Виви порылся в поклаже и вытащил… полную розовато-серых, перемешанных с темно-красной жидкостью кусков стеклянную банку объемом с мерку, с плотно запаянной жестяной крышкой на горловине.
— Консерва, — представил посудину. — Тушеный сом в томатном соусе. К рису — идеально.
Я опасливо убрал руки за спину, отшатнулся и затрепетал ноздрями, ожидая учуять отвратительную вонь и заранее содрогаясь — стошнит от отвращения. Что это, о Пророк? Еще и в томато-соусе. Небось, блюдо протухло насквозь по жаре.
Но банка ничем не пахла. Чудеса.
Виви постучал по крышке подушечками пальцев. Сверкнул не чищенными зубами:
— Не вздутая. Ботулизм не поймаем.
Вэй, про ботулизм я слыхал — страшная, неизлечимая болезнь типа пищевого отравления, приключается изредка после поедания копченой колбасы. Напрягся.
— Как ты ее назвал? — спросил, взъерошиваясь. — Кон-какая-то-ва…
Виви покачал банку на ладонях.
— Консерва, — повторил ровным тоном. — Рыба или мясо тушатся и распихиваются по стерилизованным банкам горячими. Закатываются крышками. Хранятся долго и не портятся. В дорогу удобно но, жаль, банку если неудачно уронишь — разобьется. Крышки вообще одноразовые, использовал — выброси. А новые откапывать замаешься.
О Пророк.
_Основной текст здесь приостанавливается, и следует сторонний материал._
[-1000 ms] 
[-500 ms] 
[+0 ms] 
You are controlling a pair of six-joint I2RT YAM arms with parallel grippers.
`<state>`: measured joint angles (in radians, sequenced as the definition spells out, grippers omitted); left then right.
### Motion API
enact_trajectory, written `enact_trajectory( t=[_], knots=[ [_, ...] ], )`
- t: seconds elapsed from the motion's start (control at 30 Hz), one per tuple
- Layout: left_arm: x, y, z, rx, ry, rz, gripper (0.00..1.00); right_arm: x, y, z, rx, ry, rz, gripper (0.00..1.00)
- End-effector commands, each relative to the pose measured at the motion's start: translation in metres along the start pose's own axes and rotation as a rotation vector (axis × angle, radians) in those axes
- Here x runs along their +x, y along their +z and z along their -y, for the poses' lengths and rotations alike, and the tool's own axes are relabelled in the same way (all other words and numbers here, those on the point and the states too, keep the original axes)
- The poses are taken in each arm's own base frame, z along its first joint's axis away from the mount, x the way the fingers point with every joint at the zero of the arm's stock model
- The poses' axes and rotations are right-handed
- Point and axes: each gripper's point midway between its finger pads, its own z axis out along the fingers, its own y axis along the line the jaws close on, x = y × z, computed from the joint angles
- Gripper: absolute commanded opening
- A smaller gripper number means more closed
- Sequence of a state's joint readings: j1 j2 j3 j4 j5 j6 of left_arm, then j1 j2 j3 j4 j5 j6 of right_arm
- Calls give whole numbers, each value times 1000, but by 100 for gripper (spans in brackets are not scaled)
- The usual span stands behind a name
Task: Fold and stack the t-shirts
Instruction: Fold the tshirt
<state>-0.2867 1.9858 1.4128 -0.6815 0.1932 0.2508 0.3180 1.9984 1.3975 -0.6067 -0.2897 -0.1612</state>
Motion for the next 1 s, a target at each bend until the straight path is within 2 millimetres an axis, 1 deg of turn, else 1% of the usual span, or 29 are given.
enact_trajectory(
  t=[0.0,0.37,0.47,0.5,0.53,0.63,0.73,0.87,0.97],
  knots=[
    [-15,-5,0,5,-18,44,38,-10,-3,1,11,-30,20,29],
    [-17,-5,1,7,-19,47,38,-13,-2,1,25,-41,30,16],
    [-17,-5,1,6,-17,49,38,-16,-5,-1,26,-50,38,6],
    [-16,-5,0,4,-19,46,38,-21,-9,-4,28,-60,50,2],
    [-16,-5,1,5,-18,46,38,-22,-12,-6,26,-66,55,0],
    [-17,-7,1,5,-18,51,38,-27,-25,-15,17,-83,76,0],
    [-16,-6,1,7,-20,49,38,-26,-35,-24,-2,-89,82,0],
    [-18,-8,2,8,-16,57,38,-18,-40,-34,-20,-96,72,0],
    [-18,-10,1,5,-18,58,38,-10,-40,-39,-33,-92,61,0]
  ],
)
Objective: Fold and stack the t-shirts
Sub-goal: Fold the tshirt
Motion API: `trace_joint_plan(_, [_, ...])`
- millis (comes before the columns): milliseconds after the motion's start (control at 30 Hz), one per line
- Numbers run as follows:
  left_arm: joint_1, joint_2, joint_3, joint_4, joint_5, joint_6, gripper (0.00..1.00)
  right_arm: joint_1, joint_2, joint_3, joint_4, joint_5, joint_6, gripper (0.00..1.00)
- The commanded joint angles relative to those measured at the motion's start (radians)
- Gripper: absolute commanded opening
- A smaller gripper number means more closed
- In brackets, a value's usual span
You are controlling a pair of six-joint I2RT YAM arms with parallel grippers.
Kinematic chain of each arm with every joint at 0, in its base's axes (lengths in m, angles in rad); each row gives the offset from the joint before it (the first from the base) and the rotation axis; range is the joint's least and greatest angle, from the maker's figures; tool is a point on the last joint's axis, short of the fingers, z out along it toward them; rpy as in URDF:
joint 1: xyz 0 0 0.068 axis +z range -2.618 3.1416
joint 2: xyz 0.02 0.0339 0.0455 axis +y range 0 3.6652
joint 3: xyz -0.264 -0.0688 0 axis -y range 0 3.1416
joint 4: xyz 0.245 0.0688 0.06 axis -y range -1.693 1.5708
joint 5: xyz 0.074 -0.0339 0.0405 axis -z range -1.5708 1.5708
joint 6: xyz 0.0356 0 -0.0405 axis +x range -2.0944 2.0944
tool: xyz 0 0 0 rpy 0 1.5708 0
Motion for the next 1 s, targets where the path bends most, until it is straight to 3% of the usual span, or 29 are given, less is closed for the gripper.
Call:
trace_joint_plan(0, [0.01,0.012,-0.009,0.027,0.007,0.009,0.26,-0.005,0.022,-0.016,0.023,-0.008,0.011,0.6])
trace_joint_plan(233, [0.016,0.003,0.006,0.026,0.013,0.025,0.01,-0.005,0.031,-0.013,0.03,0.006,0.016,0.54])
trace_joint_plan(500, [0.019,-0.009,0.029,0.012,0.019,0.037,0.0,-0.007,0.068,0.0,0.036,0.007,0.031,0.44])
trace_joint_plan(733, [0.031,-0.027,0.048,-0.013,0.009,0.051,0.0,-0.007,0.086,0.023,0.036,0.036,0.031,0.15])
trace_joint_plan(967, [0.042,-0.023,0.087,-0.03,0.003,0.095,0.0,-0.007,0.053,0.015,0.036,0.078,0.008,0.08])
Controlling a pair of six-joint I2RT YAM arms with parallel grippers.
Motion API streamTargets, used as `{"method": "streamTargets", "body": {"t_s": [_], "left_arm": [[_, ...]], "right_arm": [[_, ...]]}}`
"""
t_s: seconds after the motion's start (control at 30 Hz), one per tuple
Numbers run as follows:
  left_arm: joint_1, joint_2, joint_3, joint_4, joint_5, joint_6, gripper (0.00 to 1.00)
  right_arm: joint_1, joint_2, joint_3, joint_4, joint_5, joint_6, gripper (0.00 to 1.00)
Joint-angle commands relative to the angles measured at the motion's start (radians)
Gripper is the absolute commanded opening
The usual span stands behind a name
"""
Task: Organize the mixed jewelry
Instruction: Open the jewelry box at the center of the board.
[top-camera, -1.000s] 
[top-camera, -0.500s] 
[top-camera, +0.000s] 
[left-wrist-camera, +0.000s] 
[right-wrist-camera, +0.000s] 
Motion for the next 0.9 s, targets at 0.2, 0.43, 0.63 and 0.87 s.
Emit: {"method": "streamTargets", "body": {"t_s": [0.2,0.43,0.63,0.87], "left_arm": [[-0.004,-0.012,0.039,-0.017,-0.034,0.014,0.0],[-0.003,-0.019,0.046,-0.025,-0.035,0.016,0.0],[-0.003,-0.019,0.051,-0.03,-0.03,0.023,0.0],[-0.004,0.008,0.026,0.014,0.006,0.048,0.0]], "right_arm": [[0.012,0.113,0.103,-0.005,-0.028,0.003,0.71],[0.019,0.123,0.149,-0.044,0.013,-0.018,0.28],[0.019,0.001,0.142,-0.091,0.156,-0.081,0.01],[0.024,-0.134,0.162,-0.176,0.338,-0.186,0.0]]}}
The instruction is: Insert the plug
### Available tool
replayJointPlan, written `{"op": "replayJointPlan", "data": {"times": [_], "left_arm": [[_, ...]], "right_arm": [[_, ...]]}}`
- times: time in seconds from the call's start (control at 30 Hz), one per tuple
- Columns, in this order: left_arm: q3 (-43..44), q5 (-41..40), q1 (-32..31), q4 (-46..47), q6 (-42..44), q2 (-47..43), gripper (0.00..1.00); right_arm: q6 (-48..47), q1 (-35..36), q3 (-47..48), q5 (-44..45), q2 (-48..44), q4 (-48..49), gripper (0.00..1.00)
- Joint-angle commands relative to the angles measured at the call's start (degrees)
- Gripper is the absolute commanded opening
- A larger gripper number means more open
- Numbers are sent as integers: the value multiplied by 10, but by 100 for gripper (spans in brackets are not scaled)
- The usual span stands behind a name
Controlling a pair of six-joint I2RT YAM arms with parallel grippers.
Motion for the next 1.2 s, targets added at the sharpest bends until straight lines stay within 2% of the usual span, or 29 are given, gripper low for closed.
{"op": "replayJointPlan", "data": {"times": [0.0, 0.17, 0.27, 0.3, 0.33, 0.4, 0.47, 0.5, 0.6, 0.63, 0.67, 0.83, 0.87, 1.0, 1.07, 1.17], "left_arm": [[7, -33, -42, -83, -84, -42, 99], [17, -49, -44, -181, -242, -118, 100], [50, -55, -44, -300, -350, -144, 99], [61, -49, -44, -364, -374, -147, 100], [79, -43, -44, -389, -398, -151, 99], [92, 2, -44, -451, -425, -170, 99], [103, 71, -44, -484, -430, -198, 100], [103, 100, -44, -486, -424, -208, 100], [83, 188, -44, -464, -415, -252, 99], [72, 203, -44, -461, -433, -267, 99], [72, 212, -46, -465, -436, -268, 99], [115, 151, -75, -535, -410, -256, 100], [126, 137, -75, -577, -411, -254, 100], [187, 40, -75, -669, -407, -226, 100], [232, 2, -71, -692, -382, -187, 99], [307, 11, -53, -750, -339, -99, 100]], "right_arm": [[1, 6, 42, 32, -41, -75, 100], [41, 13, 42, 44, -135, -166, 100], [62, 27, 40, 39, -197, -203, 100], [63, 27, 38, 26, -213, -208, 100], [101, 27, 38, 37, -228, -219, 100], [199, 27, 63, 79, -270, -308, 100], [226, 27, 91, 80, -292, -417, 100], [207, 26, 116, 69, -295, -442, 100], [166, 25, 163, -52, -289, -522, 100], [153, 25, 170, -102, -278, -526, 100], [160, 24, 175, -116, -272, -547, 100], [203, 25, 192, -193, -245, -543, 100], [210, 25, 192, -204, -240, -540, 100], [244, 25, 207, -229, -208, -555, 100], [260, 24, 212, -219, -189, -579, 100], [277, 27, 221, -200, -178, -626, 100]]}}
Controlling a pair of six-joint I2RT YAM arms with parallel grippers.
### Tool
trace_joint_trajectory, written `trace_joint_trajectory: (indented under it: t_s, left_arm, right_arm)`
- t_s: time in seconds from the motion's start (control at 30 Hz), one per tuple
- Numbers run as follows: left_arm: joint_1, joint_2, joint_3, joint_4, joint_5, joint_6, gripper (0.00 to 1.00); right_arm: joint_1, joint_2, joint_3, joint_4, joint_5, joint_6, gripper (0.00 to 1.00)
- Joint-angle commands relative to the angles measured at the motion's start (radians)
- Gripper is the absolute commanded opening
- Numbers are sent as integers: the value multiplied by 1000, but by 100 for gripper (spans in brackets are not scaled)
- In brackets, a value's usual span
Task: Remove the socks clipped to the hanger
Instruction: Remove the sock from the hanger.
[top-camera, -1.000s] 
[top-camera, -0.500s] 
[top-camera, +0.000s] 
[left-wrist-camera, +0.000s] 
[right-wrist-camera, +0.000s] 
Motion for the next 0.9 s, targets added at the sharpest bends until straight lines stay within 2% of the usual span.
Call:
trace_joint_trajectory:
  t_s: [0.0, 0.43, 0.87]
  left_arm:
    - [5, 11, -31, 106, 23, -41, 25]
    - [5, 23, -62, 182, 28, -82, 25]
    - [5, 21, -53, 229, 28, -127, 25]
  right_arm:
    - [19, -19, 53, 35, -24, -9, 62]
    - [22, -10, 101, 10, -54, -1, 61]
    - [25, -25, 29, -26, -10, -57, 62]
Стери… тьфу.
Первое: поводыри верблюдов — ученые люди, владеющие погибшим во времени способом предтеч сохранять пищу от порчи и неведомыми мне магически-предтечевыми заклинаниями. Второе: там, откуда они пришли — древний склад целых стеклянных банок и жестяных, не проржавевших, крышек.
— Последняя баночка, было десять, — Виви любовно огладил консерву по стеклянным бокам. — Все сожрали. Берег на крайний случай.
Я цапнул воистину шахский подарок и замер, теряясь. Как открыть-то? Эх, око видит, зуб неймет…
— Консервным ножом, — поводырь верблюдов помахал в воздухе небольшой железякой с костяной ручкой.
Его движение, чпокнувший звук отскочившей крышки, и я застонал, близкий к голодному обмороку — пахла консерва невыразимо аппетитно.
Аппетитно?! Ага, факт. Но… Не хочу. Тошнит от рыбы — фэ. Причуды брюхатых. Хочу кинзы и пива.